Eigenvalue precision

Hello everyone,

I am working on a project where it is important to distinguish between 0 eigenvalues and non zero eigenvalues. Using the MKL routine LAPACKE_zheev returns me a list of eigenvalues which include some very close to zero. I was wondering what the precision on those is or rather whether they can be reliably distinguished from a zero eigenvalue by the algorithm.

The only thing I have found on this topic so far is an article in the LAPACK specifications on Error bounds:

http://www.netlib.org/lapack/lug/node89.html

Does this article apply to the MKL routines aswell? I.e. is an eigenvalue larger than EERRBD guaranteed to belong to a non zero true eigenvalue? Is there a MKL routine that can be called to get the errorbound?

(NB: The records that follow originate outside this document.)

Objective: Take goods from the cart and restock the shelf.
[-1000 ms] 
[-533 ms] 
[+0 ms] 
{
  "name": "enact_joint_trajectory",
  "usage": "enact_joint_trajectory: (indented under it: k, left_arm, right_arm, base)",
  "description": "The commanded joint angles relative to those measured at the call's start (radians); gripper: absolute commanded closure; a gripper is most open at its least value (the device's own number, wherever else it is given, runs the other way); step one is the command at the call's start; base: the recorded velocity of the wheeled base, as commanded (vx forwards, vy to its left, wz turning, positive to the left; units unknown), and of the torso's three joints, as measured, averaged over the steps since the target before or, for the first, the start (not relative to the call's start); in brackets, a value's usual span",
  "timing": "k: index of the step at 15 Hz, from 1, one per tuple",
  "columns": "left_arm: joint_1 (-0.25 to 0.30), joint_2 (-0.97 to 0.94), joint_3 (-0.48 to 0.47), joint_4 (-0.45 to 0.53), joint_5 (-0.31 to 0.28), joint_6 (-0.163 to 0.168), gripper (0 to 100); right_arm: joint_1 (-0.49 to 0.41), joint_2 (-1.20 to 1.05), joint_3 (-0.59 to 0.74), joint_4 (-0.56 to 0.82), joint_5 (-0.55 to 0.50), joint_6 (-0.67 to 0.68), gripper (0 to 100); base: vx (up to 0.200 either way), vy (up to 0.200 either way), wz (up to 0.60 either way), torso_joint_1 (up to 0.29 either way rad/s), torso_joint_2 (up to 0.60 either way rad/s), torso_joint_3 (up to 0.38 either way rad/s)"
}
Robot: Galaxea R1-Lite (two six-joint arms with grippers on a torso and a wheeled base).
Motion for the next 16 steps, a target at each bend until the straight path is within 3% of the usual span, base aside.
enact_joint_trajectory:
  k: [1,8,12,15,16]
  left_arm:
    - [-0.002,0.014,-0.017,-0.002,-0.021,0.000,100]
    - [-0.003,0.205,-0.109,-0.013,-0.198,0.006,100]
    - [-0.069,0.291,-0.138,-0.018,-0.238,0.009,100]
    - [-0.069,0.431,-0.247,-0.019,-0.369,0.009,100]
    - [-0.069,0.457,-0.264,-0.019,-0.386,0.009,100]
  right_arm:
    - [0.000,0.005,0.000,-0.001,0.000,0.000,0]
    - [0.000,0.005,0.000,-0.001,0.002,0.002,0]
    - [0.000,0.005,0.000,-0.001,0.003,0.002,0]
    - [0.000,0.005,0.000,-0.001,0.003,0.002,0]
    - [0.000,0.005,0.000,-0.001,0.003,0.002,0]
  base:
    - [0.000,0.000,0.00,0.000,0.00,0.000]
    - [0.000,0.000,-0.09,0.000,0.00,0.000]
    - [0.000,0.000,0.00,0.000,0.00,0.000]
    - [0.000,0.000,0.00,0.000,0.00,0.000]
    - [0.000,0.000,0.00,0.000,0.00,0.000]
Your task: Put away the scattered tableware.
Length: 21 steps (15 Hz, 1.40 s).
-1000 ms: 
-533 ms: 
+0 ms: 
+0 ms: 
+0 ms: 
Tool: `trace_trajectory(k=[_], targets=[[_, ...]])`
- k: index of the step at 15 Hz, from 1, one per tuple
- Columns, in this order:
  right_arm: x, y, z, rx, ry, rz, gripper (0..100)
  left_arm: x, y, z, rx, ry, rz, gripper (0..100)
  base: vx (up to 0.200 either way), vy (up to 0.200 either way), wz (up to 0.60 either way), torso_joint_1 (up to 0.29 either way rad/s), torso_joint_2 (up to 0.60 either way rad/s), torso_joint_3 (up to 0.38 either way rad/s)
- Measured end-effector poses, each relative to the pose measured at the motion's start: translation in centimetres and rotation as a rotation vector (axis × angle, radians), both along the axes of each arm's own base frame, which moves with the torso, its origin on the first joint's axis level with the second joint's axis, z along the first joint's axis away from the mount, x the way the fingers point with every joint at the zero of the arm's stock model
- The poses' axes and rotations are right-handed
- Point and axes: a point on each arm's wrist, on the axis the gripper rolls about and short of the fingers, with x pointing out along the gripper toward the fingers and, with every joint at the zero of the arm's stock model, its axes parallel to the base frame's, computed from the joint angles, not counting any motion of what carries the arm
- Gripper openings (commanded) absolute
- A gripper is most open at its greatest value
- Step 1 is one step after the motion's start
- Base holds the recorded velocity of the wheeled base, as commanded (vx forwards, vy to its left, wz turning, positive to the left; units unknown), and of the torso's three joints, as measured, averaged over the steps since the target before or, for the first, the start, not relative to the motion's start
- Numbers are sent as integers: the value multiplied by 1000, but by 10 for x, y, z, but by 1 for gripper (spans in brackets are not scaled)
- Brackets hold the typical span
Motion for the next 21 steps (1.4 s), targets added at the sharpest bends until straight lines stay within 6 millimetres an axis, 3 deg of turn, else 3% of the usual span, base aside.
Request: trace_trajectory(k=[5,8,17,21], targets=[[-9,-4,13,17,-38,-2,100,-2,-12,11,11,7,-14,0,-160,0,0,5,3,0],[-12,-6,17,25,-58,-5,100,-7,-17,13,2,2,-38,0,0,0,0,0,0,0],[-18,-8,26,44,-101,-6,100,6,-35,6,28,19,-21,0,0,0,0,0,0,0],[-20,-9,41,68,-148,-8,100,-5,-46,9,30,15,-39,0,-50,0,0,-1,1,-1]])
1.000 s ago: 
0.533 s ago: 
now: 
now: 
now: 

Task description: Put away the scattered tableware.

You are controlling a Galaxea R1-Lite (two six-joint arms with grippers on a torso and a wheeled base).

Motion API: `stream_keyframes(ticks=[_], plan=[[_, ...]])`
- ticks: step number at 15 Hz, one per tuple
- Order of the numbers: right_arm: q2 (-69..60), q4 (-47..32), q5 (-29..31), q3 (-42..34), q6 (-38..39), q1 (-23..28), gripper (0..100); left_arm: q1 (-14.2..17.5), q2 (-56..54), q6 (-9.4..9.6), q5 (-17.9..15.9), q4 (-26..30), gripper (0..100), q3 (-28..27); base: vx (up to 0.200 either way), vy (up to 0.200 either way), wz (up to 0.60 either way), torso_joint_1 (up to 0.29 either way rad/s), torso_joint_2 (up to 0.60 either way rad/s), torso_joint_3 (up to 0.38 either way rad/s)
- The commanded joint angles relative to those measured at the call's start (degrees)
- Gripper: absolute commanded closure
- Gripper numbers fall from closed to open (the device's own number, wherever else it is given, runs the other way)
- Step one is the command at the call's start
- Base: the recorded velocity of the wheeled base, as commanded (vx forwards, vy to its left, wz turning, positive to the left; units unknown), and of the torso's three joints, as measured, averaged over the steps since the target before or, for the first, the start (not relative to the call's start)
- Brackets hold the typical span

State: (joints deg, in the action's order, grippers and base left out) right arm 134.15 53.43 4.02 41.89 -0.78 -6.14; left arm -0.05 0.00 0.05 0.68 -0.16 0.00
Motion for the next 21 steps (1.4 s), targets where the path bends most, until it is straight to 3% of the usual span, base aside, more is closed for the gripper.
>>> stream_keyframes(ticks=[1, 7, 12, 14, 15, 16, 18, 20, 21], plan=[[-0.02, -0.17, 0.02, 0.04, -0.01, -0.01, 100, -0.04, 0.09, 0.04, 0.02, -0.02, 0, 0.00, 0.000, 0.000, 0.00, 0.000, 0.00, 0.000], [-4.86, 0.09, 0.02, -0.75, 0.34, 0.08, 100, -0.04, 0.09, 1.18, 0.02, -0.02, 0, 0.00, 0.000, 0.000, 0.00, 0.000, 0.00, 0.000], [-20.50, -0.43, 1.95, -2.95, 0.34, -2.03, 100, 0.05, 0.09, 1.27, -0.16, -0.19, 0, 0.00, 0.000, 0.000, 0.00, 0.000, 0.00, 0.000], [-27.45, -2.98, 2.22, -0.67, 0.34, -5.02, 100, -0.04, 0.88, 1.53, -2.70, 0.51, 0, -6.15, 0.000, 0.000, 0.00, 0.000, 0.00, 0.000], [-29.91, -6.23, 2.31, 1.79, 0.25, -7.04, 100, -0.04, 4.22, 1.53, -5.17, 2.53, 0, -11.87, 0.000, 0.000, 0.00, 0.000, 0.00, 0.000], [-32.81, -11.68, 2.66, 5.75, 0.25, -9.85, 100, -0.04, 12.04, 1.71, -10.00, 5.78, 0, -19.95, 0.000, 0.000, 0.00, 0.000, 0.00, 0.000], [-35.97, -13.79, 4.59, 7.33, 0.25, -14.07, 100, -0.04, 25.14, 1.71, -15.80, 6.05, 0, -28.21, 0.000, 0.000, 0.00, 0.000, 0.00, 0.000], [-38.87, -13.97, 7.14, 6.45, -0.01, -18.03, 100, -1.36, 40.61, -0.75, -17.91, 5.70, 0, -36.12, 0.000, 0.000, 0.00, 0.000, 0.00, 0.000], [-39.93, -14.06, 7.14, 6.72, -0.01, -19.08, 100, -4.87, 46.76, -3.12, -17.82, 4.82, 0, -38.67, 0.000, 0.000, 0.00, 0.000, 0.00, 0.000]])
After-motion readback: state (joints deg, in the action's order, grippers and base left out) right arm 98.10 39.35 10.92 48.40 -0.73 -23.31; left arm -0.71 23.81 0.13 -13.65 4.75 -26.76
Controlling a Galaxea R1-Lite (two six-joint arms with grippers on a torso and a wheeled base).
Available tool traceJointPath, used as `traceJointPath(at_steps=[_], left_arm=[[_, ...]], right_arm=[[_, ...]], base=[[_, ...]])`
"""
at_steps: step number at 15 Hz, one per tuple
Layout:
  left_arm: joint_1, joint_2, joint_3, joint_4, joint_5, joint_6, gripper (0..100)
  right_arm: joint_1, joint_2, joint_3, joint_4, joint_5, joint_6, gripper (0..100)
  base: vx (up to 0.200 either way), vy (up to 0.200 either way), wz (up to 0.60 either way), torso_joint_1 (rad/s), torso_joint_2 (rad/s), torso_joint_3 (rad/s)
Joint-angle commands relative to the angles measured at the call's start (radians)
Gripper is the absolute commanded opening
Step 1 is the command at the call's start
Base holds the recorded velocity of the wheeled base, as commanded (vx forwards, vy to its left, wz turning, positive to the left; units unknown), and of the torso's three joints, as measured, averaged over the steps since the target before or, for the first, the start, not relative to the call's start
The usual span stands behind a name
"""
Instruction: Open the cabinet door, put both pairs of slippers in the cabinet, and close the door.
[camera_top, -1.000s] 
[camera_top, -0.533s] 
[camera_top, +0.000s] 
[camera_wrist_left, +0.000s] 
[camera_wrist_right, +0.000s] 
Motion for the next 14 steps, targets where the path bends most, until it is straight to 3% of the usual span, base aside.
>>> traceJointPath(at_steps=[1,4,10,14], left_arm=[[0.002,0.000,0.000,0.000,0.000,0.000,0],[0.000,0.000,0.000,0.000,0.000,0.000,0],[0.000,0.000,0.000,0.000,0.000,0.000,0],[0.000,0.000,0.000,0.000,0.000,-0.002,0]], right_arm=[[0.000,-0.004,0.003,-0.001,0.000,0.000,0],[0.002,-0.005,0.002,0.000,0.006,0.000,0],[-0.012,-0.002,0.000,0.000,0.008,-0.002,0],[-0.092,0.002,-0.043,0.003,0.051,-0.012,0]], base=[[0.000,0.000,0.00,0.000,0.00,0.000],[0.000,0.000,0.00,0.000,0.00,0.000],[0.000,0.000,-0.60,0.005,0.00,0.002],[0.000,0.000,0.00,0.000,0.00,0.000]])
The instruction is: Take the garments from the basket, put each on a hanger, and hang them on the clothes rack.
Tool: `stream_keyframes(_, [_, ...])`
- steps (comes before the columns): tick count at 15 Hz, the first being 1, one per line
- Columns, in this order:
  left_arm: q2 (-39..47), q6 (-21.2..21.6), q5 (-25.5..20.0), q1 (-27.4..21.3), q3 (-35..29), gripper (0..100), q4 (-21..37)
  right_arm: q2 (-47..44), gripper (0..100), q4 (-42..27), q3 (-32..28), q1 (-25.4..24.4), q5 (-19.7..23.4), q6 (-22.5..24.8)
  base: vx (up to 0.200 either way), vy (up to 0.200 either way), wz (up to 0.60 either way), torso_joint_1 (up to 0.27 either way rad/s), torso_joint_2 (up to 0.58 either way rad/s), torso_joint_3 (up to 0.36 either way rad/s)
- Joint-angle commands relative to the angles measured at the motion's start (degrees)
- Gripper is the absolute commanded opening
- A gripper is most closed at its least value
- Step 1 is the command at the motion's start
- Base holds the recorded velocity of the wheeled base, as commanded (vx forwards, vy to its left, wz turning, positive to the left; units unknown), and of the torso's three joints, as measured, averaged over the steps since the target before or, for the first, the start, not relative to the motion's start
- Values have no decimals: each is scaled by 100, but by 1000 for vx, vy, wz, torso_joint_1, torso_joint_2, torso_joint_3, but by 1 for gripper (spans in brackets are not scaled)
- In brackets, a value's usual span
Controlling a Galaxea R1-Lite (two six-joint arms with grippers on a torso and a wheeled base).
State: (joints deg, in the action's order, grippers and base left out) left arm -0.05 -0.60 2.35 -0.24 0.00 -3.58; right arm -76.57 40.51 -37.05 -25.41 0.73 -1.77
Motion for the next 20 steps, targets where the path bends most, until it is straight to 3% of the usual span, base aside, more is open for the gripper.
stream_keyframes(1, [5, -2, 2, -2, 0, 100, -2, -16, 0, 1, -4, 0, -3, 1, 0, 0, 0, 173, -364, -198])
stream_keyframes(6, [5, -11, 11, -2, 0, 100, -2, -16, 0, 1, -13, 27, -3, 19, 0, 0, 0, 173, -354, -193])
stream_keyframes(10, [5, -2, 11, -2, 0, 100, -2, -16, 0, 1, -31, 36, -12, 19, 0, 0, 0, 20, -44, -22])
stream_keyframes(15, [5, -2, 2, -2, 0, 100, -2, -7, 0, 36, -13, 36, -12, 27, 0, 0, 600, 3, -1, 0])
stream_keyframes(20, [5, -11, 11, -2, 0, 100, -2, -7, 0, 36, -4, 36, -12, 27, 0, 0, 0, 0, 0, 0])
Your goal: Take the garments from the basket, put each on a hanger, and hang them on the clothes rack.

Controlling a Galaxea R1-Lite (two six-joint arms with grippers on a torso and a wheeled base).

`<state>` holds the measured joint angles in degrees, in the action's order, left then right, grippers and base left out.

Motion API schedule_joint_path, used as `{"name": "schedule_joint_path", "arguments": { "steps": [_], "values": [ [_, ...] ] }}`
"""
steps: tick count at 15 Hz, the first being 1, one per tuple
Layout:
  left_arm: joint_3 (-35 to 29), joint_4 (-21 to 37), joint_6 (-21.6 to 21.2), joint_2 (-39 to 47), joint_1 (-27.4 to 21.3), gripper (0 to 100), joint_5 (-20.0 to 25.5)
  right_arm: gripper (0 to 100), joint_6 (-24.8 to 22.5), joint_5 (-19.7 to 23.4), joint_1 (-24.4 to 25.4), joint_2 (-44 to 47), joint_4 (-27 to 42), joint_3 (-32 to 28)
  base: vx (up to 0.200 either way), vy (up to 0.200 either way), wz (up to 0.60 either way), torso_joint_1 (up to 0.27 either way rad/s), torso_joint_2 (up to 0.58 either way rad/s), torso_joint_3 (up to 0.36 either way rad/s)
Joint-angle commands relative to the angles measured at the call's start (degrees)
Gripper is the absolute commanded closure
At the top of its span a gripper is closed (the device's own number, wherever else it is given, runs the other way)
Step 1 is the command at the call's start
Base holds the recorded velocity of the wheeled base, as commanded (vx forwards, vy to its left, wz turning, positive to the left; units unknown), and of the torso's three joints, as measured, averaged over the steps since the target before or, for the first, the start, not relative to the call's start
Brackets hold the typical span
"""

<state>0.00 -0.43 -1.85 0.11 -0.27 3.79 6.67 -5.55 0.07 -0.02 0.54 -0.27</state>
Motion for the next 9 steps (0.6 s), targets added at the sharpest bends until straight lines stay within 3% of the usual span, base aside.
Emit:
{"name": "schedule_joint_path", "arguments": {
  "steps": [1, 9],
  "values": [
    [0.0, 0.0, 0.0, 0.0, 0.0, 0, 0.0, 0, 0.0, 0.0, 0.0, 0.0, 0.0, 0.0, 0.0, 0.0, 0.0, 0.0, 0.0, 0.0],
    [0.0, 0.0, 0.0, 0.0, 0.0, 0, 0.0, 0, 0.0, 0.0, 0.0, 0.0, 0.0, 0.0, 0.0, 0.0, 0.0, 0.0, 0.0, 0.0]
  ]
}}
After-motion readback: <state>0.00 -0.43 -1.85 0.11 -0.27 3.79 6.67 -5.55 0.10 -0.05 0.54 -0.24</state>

If anyone has information on this thanks in advance.

0 Kudos
1 Reply
Zhang_Z_Intel
Employee
23 Views

The precision on the returned eigenvalues from LAPACKE_zheev is "double precision".

The error bounds of the results depend on both machine epsilon and the input matrix. There is a code sample right on the netlib page that you referenced showing exactly how to compute the error bounds.